Friday, April 13, 2007

Made in China--To Kill; China Is Our Friend, Part 6458

It ain't just your pupsy-wupsy's food:

The list of Chinese food exports rejected at American ports reads like a chef's nightmare: pesticide-laden pea pods, drug-laced catfish, filthy plums and crawfish contaminated with salmonella.

Of course, that list is only what inspectors found--

Small farms ship to market with little documentation. Testing of the safety and purity of farm products such as milk is often haphazard, hampered by fuzzy lines of authority among regulators. Only about 6 percent of agricultural products were considered pollution-free in 2005, while safer, better quality food officially stamped as "green" accounts for 1 percent of the total, according to figures from the U.S. Department of Agriculture.

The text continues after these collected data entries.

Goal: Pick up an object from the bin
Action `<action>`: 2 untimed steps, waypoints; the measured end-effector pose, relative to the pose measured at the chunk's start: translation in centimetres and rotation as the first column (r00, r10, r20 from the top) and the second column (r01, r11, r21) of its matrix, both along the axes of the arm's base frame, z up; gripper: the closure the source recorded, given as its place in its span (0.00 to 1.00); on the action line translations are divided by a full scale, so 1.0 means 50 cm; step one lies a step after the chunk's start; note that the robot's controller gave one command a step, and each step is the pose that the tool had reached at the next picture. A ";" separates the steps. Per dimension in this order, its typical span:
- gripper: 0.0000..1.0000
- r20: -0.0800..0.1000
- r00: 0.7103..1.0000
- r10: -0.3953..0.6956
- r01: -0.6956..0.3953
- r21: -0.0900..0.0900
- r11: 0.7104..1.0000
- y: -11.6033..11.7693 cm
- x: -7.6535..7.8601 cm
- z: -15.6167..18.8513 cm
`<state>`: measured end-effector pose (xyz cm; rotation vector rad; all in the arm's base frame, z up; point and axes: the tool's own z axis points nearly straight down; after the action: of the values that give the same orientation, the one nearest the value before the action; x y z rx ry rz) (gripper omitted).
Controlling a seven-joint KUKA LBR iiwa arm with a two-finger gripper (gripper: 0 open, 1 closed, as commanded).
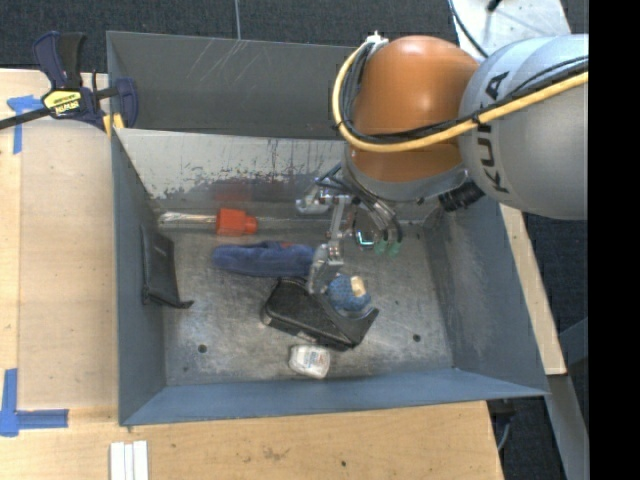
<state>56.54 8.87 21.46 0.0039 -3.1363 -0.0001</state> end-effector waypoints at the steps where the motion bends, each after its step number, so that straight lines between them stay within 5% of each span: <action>1: 0.00 0.017 0.991 0.129 -0.130 0.001 0.992 -0.065 0.041 -0.182; 2: 1.00 0.011 0.992 0.129 -0.129 -0.001 0.992 -0.068 0.040 -0.182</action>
Offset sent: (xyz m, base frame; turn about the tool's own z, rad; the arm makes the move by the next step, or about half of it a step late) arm 0.0231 -0.0478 -0.1446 -0.1739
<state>58.55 5.45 12.34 0.2070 -3.1411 0.0013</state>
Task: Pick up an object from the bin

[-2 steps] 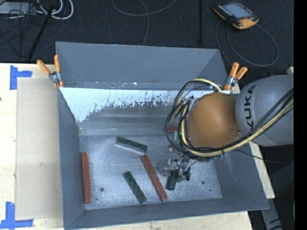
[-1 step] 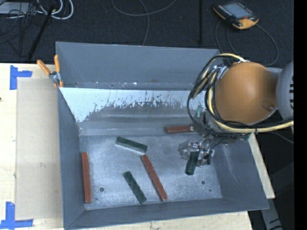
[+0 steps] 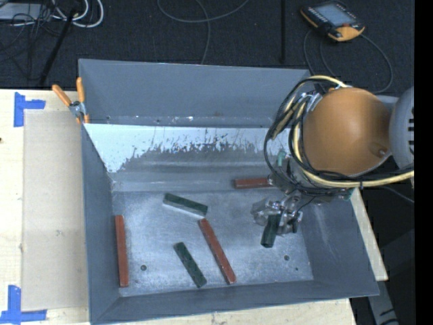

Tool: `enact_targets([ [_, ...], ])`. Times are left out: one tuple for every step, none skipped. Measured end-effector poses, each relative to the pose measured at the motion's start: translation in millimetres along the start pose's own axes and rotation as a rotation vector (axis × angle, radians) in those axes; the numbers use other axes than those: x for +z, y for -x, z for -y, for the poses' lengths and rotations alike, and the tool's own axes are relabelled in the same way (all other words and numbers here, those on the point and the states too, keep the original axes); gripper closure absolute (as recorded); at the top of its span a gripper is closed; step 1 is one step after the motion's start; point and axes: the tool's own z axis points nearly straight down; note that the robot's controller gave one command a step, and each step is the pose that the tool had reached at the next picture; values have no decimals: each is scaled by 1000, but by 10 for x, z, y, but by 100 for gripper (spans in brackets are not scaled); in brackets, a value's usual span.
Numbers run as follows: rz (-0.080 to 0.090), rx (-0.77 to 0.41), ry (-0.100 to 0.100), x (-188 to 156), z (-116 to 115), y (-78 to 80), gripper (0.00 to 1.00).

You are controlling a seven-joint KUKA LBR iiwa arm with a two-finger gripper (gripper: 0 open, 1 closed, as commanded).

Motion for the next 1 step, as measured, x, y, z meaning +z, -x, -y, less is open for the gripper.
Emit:
enact_targets([
  [-3, -12, 8, -348, 6, 27, 100],
])
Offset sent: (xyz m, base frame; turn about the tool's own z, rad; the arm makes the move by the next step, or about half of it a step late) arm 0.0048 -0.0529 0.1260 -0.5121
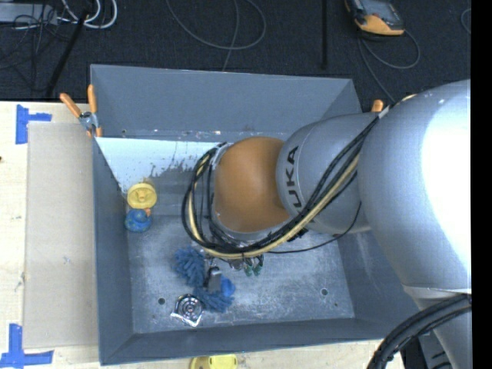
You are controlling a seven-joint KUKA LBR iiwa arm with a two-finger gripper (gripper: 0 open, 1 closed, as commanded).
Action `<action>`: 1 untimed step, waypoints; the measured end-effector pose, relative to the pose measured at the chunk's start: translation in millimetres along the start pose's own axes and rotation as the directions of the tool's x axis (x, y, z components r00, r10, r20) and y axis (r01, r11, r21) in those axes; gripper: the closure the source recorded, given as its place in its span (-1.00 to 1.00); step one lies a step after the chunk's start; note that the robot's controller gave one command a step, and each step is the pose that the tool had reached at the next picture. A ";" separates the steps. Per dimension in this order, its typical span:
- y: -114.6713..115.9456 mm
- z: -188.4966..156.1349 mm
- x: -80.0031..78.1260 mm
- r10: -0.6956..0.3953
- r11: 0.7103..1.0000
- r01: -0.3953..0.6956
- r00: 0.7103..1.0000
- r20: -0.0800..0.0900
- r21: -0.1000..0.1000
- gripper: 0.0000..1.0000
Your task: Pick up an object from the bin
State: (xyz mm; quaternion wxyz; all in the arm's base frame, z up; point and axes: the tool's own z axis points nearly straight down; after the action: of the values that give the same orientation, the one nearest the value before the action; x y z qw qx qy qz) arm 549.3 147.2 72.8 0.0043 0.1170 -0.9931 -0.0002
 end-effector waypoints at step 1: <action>-5.0 -104.4 -8.6 0.007 1.000 -0.007 1.000 0.009 0.001 1.00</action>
Offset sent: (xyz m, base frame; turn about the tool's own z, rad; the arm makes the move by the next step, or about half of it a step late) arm 0.0000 0.0000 0.0000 0.0000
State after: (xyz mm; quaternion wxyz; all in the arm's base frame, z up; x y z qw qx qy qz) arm 559.7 144.4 177.1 -0.0002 0.1138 -0.9935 -0.0002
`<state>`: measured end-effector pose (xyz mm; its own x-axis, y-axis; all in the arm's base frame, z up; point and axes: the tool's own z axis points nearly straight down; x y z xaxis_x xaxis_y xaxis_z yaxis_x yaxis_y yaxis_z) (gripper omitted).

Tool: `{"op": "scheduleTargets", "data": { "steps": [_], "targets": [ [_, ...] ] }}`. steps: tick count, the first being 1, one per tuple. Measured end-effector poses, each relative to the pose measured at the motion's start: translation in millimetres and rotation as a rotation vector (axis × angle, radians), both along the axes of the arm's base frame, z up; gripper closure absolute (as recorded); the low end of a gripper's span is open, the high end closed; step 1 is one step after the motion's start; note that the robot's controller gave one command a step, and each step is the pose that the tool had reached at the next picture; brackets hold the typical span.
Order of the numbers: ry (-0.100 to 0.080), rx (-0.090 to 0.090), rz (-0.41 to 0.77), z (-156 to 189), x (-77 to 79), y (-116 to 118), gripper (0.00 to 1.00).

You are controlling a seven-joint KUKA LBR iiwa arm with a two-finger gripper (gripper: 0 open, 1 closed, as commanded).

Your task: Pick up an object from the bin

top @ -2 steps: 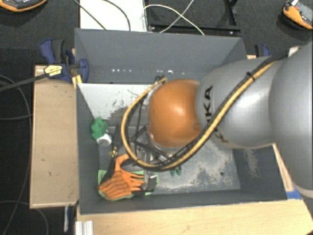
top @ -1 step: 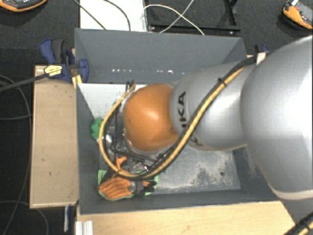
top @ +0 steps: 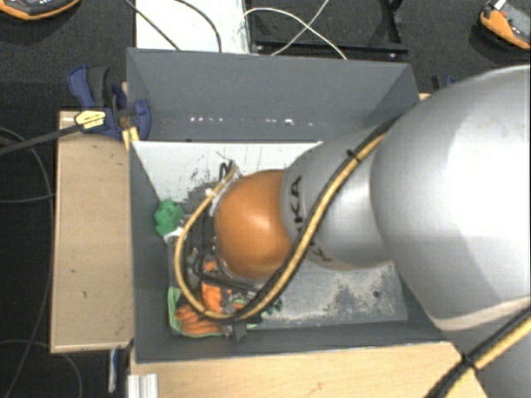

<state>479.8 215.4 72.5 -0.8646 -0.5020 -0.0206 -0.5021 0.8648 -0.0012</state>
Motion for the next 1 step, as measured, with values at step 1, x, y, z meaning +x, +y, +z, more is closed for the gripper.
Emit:
{"op": "scheduleTargets", "data": {
  "steps": [1],
  "targets": [
    [0.005,-0.011,0.503,0.1,3.4,31.4,1.00]
  ]
}}
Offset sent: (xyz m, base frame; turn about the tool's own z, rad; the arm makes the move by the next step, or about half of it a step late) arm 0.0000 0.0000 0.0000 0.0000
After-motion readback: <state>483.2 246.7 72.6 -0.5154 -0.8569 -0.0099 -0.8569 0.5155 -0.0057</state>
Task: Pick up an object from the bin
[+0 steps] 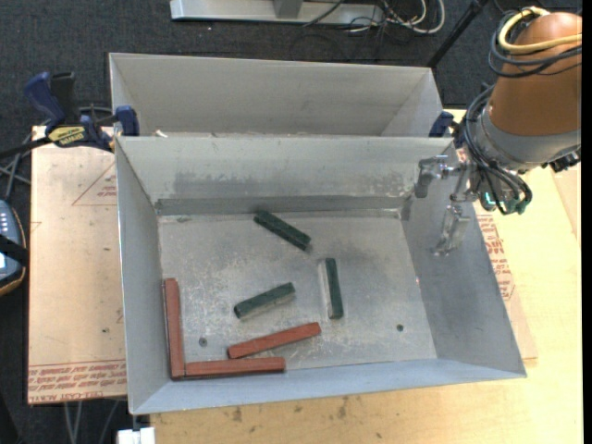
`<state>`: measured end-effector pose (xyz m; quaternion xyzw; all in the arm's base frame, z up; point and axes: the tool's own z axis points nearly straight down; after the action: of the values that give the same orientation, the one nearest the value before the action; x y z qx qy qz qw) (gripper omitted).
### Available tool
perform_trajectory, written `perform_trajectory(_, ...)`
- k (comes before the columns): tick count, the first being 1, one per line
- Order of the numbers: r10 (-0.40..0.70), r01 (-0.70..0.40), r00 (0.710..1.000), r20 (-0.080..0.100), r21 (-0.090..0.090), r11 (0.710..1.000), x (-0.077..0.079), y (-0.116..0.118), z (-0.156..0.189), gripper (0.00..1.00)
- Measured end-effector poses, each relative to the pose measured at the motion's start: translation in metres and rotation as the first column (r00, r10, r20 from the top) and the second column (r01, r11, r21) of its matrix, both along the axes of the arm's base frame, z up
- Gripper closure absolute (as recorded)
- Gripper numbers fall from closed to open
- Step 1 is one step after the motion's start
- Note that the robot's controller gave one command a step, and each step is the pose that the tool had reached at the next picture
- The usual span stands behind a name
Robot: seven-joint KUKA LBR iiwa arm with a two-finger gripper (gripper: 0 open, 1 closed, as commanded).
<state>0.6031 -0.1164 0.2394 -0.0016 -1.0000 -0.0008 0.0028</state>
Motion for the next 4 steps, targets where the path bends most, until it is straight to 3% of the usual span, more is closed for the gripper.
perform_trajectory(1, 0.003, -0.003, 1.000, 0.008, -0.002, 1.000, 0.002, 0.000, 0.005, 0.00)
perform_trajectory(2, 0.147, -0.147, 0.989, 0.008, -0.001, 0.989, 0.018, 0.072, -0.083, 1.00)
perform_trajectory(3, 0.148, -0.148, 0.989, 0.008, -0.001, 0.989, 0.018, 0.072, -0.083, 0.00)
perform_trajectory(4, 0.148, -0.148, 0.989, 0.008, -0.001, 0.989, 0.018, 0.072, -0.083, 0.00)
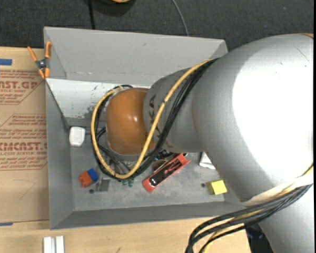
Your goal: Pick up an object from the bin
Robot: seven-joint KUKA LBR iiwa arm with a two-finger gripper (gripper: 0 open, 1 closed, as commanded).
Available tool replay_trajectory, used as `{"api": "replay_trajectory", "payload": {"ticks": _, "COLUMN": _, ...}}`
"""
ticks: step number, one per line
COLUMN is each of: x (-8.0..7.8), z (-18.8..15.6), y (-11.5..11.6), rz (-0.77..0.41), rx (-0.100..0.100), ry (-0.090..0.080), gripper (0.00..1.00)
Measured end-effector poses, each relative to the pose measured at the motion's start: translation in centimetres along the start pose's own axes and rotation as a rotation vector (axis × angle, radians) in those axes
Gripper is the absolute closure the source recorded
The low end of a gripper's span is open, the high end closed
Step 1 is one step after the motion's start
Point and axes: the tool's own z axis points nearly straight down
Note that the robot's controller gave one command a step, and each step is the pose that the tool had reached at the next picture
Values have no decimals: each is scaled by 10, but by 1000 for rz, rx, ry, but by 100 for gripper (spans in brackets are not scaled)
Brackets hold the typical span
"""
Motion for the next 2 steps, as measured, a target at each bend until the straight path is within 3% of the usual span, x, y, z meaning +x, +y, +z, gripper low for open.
{"api": "replay_trajectory", "payload": {"ticks": 2, "x": 5, "z": -113, "y": -8, "rz": -50, "rx": 2, "ry": 2, "gripper": 100}}
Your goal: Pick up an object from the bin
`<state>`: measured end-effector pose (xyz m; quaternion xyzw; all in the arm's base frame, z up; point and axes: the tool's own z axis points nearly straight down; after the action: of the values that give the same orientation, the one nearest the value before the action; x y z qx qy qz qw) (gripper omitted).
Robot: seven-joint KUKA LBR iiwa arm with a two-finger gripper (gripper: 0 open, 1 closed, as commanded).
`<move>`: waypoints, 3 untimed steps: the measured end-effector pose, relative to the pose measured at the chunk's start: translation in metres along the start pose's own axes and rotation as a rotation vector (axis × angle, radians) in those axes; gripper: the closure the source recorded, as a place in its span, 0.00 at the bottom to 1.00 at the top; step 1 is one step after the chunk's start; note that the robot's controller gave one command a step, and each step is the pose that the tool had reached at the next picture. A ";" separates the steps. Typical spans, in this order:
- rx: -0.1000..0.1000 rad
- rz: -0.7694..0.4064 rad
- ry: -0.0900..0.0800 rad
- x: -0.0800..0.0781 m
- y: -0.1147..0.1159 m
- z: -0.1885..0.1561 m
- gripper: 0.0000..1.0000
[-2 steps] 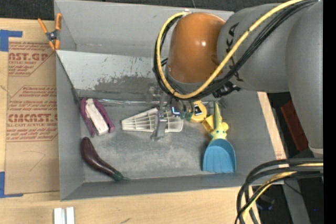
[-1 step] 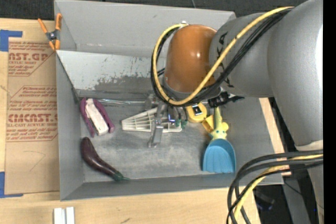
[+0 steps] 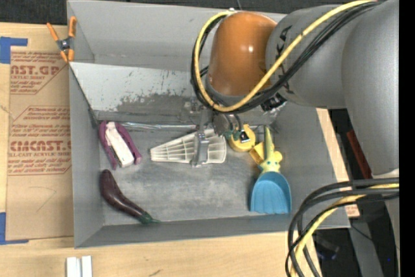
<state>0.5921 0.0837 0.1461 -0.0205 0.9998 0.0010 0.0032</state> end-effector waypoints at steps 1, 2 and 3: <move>-0.001 0.153 0.005 0.014 -0.005 0.072 0.00; -0.003 0.102 -0.003 0.009 -0.004 0.092 1.00; -0.002 0.095 -0.006 0.009 -0.004 0.091 1.00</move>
Offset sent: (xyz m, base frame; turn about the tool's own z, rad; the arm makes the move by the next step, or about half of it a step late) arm -0.0090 -0.0067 -0.0761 0.0407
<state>0.5840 0.0794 0.0555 0.0271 0.9996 0.0024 0.0060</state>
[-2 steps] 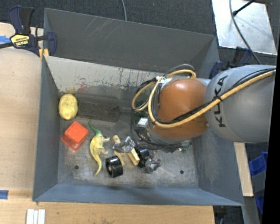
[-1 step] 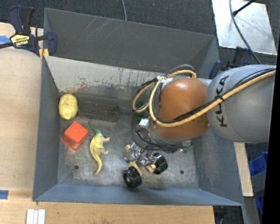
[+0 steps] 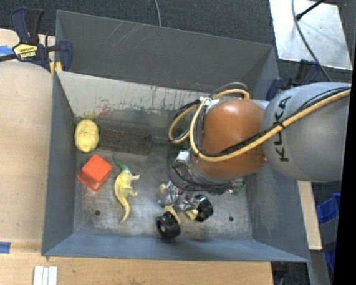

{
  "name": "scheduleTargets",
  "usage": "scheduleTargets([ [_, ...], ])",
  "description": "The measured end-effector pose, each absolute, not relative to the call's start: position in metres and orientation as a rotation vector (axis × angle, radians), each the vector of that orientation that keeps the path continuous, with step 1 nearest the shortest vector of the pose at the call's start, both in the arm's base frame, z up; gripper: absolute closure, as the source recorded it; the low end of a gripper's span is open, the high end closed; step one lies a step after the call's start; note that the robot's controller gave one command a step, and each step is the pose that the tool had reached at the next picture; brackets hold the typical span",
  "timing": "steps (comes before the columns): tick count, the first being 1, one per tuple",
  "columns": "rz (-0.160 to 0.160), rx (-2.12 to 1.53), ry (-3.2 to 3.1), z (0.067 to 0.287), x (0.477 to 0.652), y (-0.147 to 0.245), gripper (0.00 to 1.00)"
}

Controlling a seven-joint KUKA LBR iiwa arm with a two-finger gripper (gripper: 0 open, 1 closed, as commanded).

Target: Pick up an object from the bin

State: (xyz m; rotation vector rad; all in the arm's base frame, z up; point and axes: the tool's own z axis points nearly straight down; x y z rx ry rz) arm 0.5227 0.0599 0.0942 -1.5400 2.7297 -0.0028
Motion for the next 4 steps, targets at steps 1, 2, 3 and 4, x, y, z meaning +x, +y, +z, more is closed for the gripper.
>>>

Wanna bite? Try some of these:

Over the past 25 years, Chinese agricultural exports to the U.S. surged nearly 20 times to $2.26 billion last year, led by poultry products, sausage casings, shellfish, spices and apple juice.

Inspectors from the U.S. Food and Drug Administration are able to inspect only a tiny percentage of the millions of shipments that enter the U.S. each year.

Even so, shipments from China were rejected at the rate of about 200 per month this year, the largest from any country, compared with about 18 for Thailand, and 35 for Italy, also big exporters to the U.S., according to data posted on the FDA's Web site.

There might be an opportunity for restaurants and groceries who can accurately claim that all their food is "100% American-Made or Processed."

But then--it might be a bit more expensive, unless you take into account the cost of a few days' hospitalization.